WHAT YOU NEED TO DO » Record by record, give the entire listing again exactly.

+++

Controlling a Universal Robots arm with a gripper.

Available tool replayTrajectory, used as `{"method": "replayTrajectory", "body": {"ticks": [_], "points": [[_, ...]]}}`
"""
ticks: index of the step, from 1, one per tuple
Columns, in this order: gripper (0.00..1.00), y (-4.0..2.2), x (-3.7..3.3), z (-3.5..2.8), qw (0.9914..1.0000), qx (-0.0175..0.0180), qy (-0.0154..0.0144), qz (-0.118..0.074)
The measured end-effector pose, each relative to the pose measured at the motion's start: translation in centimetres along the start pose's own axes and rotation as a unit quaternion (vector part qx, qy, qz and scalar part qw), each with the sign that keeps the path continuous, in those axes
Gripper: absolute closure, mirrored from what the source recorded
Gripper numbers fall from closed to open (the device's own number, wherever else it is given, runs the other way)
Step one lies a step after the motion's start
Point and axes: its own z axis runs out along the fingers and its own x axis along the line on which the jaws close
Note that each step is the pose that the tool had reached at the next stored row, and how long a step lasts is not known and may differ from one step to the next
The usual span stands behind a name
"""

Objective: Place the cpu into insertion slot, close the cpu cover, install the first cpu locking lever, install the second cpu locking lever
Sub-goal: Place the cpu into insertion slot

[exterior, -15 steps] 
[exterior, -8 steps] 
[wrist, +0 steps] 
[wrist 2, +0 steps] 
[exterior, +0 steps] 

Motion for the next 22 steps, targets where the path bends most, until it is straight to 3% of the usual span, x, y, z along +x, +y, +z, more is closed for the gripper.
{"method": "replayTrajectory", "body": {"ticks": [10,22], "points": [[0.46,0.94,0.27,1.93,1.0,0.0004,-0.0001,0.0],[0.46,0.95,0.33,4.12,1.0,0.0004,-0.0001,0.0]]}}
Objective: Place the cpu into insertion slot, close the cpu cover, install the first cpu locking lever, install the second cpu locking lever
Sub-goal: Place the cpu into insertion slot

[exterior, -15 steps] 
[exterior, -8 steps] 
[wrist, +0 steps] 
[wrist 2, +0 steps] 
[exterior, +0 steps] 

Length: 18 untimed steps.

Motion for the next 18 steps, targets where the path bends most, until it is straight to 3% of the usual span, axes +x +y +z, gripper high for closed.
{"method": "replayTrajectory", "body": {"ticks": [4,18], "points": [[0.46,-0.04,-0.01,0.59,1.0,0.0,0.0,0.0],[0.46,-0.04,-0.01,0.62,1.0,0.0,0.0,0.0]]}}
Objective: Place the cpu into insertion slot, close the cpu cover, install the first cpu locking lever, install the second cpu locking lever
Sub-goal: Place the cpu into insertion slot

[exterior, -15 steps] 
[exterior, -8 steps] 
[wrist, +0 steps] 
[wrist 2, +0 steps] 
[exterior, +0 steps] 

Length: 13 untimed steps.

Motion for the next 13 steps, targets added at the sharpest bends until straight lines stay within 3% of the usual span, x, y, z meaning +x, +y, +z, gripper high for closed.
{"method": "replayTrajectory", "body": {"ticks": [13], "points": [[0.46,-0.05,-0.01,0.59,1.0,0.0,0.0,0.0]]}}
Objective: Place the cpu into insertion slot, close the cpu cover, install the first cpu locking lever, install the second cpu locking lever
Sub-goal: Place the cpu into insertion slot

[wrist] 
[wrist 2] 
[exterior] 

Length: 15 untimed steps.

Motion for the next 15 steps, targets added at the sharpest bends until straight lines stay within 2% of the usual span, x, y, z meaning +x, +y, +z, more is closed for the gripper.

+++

OUTPUT FOR THIS EXERCISE »
Controlling a Universal Robots arm with a gripper.

Available tool replayTrajectory, used as `{"method": "replayTrajectory", "body": {"ticks": [_], "points": [[_, ...]]}}`
"""
ticks: index of the step, from 1, one per tuple
Columns, in this order: gripper (0.00..1.00), y (-4.0..2.2), x (-3.7..3.3), z (-3.5..2.8), qw (0.9914..1.0000), qx (-0.0175..0.0180), qy (-0.0154..0.0144), qz (-0.118..0.074)
The measured end-effector pose, each relative to the pose measured at the motion's start: translation in centimetres along the start pose's own axes and rotation as a unit quaternion (vector part qx, qy, qz and scalar part qw), each with the sign that keeps the path continuous, in those axes
Gripper: absolute closure, mirrored from what the source recorded
Gripper numbers fall from closed to open (the device's own number, wherever else it is given, runs the other way)
Step one lies a step after the motion's start
Point and axes: its own z axis runs out along the fingers and its own x axis along the line on which the jaws close
Note that each step is the pose that the tool had reached at the next stored row, and how long a step lasts is not known and may differ from one step to the next
The usual span stands behind a name
"""

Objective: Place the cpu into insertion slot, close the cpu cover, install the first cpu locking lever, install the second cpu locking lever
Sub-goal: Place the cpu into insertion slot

[exterior, -15 steps] 
[exterior, -8 steps] 
[wrist, +0 steps] 
[wrist 2, +0 steps] 
[exterior, +0 steps] 

Motion for the next 22 steps, targets where the path bends most, until it is straight to 3% of the usual span, x, y, z along +x, +y, +z, more is closed for the gripper.
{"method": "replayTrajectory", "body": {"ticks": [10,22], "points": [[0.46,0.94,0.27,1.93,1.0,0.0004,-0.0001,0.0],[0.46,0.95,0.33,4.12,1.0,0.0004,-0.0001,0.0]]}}
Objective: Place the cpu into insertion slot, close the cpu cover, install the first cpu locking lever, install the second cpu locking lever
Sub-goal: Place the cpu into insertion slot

[exterior, -15 steps] 
[exterior, -8 steps] 
[wrist, +0 steps] 
[wrist 2, +0 steps] 
[exterior, +0 steps] 

Length: 18 untimed steps.

Motion for the next 18 steps, targets where the path bends most, until it is straight to 3% of the usual span, axes +x +y +z, gripper high for closed.
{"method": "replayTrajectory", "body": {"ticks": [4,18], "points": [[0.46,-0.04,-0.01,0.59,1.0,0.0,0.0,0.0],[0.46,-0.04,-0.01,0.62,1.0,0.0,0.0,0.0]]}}
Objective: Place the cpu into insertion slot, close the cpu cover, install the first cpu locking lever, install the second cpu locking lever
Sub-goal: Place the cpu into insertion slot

[exterior, -15 steps] 
[exterior, -8 steps] 
[wrist, +0 steps] 
[wrist 2, +0 steps] 
[exterior, +0 steps] 

Length: 13 untimed steps.

Motion for the next 13 steps, targets added at the sharpest bends until straight lines stay within 3% of the usual span, x, y, z meaning +x, +y, +z, gripper high for closed.
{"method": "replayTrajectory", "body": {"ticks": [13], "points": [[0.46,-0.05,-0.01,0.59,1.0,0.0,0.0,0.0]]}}
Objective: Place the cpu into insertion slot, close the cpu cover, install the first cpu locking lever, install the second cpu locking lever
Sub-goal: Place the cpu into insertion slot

[wrist] 
[wrist 2] 
[exterior] 

Length: 15 untimed steps.

Motion for the next 15 steps, targets added at the sharpest bends until straight lines stay within 2% of the usual span, x, y, z meaning +x, +y, +z, more is closed for the gripper.

The exercise has been completed.